MATERIAL SUPPLIED:
○ ○ ○ ○ ○
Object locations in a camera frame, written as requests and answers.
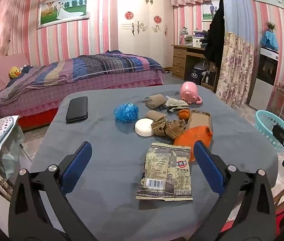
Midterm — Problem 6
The snack wrapper packet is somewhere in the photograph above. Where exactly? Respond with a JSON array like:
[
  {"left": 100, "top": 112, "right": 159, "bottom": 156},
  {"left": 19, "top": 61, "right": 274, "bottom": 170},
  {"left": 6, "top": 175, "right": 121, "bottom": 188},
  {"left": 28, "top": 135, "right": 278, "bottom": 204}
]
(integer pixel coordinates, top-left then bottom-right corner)
[{"left": 136, "top": 143, "right": 193, "bottom": 201}]

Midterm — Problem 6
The orange plastic bag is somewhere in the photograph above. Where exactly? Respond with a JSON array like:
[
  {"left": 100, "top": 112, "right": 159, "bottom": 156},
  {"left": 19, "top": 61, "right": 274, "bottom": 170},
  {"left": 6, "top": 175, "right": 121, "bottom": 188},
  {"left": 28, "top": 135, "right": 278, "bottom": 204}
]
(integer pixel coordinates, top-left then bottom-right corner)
○ ○ ○ ○ ○
WHAT NEEDS TO BE DONE: The listing above should be transcribed word for word, with its pictures left out.

FINISHED TASK:
Object locations in a camera frame, written as requests and answers.
Midterm — Problem 6
The snack wrapper packet is somewhere in the photograph above. Where exactly? Respond with a JSON array like:
[
  {"left": 100, "top": 112, "right": 159, "bottom": 156},
  {"left": 19, "top": 61, "right": 274, "bottom": 170},
  {"left": 6, "top": 175, "right": 121, "bottom": 188},
  {"left": 28, "top": 135, "right": 278, "bottom": 204}
]
(integer pixel coordinates, top-left then bottom-right corner)
[{"left": 136, "top": 143, "right": 193, "bottom": 201}]

Midterm — Problem 6
The orange plastic bag is somewhere in the photograph above. Where exactly? Respond with a JSON array like:
[
  {"left": 100, "top": 112, "right": 159, "bottom": 156},
  {"left": 19, "top": 61, "right": 274, "bottom": 170},
  {"left": 6, "top": 175, "right": 121, "bottom": 188},
  {"left": 28, "top": 135, "right": 278, "bottom": 204}
]
(integer pixel coordinates, top-left then bottom-right corner)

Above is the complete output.